REQUIRED WORK -
The records that follow are to be reproduced verbatim.

Stored entries
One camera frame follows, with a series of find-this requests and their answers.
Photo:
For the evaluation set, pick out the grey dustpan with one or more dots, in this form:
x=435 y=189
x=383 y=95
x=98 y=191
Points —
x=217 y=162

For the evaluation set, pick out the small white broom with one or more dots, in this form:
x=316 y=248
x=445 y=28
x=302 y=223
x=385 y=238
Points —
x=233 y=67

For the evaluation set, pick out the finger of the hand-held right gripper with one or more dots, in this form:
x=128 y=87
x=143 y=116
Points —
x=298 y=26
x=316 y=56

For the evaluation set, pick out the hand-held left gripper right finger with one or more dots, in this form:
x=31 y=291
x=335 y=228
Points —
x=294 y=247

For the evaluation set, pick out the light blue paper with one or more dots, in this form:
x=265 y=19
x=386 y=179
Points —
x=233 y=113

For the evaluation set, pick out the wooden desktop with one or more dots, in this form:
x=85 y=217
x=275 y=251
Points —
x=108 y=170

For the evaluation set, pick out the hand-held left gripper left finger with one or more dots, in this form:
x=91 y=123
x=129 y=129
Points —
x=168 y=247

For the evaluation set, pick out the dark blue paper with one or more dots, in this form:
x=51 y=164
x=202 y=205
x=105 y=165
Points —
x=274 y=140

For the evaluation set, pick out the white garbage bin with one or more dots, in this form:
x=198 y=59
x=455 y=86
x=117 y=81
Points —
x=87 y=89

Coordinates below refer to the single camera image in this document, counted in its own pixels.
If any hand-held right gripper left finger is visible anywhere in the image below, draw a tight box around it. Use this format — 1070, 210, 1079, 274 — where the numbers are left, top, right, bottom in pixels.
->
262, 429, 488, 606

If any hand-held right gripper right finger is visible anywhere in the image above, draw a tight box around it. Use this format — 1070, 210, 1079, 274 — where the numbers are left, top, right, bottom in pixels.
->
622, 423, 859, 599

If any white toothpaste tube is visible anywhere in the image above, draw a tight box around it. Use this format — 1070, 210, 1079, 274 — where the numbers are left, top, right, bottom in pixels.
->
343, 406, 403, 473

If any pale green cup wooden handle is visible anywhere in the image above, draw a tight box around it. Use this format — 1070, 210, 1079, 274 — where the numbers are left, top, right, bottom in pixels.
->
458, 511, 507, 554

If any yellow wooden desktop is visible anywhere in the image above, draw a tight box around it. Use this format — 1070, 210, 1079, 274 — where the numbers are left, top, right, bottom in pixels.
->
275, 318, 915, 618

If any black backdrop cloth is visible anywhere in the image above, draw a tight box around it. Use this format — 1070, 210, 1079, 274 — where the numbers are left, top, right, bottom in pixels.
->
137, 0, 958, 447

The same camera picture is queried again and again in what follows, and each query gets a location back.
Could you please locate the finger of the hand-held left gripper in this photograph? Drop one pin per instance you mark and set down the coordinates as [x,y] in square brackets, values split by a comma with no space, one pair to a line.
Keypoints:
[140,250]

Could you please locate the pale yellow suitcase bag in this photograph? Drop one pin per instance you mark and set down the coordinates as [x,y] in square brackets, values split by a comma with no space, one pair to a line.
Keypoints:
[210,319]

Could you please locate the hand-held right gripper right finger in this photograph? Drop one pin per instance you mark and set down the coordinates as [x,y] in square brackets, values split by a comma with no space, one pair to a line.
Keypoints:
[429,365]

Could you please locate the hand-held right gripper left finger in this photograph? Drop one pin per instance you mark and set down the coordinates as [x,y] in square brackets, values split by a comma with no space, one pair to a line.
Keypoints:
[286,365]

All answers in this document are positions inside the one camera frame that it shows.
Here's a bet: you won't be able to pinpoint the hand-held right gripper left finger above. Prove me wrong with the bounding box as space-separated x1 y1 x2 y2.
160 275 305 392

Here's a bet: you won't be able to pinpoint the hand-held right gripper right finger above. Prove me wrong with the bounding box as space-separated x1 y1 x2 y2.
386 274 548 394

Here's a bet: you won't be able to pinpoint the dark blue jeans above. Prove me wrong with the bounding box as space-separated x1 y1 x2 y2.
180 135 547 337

SOLUTION FOR THIS TASK -
One camera frame follows, with a series of find-this requests and their answers.
Photo:
For the evaluation set, pick out the grey dustpan with one or more dots, in this form:
x=435 y=189
x=383 y=95
x=98 y=191
Points —
x=217 y=162

For the evaluation set, pick out the small white broom with one or more dots, in this form:
x=316 y=248
x=445 y=28
x=302 y=223
x=385 y=238
Points —
x=233 y=67

For the evaluation set, pick out the finger of the hand-held right gripper with one or more dots, in this form:
x=128 y=87
x=143 y=116
Points —
x=298 y=26
x=316 y=56

For the evaluation set, pick out the hand-held left gripper right finger with one or more dots, in this form:
x=31 y=291
x=335 y=228
Points —
x=294 y=247

For the evaluation set, pick out the light blue paper with one or more dots, in this form:
x=265 y=19
x=386 y=179
Points —
x=233 y=113

For the evaluation set, pick out the wooden desktop with one or more dots, in this form:
x=85 y=217
x=275 y=251
Points —
x=108 y=170

For the evaluation set, pick out the hand-held left gripper left finger with one or more dots, in this form:
x=91 y=123
x=129 y=129
Points —
x=168 y=247

For the evaluation set, pick out the dark blue paper with one or more dots, in this form:
x=51 y=164
x=202 y=205
x=105 y=165
Points —
x=274 y=140

For the evaluation set, pick out the white garbage bin with one or more dots, in this form:
x=198 y=59
x=455 y=86
x=117 y=81
Points —
x=87 y=89

Coordinates below refer to the single camera image in this document, counted in its own pixels.
If any hand-held right gripper left finger is visible anywhere in the image below, draw a tight box around it. Use this format — 1070, 210, 1079, 274 — where the numbers are left, top, right, bottom in pixels.
->
262, 429, 488, 606

If any hand-held right gripper right finger is visible anywhere in the image above, draw a tight box around it. Use this format — 1070, 210, 1079, 274 — where the numbers are left, top, right, bottom in pixels.
->
622, 423, 859, 599

If any white toothpaste tube is visible anywhere in the image above, draw a tight box around it. Use this format — 1070, 210, 1079, 274 — where the numbers are left, top, right, bottom in pixels.
->
343, 406, 403, 473

If any pale green cup wooden handle is visible anywhere in the image above, draw a tight box around it. Use this format — 1070, 210, 1079, 274 — where the numbers are left, top, right, bottom in pixels.
->
458, 511, 507, 554

If any yellow wooden desktop is visible anywhere in the image above, draw a tight box around it. Use this format — 1070, 210, 1079, 274 — where the numbers are left, top, right, bottom in pixels.
->
275, 318, 915, 618

If any black backdrop cloth is visible anywhere in the image above, draw a tight box around it. Use this format — 1070, 210, 1079, 274 — where the numbers are left, top, right, bottom in pixels.
->
137, 0, 958, 447

The same camera picture is queried again and again in what follows, and each query gets a location back.
Could you please locate the finger of the hand-held left gripper in this photograph? Drop one pin per instance you mark and set down the coordinates as [x,y] in square brackets, values split by a comma with no space, one pair to a line.
Keypoints:
[140,250]

Could you please locate the pale yellow suitcase bag in this photograph? Drop one pin per instance you mark and set down the coordinates as [x,y] in square brackets, values split by a comma with no space, one pair to a line.
Keypoints:
[210,319]

Could you please locate the hand-held right gripper right finger in this photograph? Drop one pin per instance you mark and set down the coordinates as [x,y] in square brackets, values split by a comma with no space, one pair to a line.
Keypoints:
[429,365]

Could you please locate the hand-held right gripper left finger in this photograph? Drop one pin per instance you mark and set down the coordinates as [x,y] in square brackets, values split by a comma with no space, one pair to a line.
Keypoints:
[286,365]

All answers in this document are positions inside the one camera frame that it shows.
Here's a bet: you won't be able to pinpoint the hand-held right gripper left finger above. Prove me wrong with the bounding box as space-separated x1 y1 x2 y2.
160 275 305 392

Here's a bet: you won't be able to pinpoint the hand-held right gripper right finger above. Prove me wrong with the bounding box as space-separated x1 y1 x2 y2.
386 274 548 394

Here's a bet: you won't be able to pinpoint the dark blue jeans above. Prove me wrong with the bounding box as space-separated x1 y1 x2 y2.
180 135 547 337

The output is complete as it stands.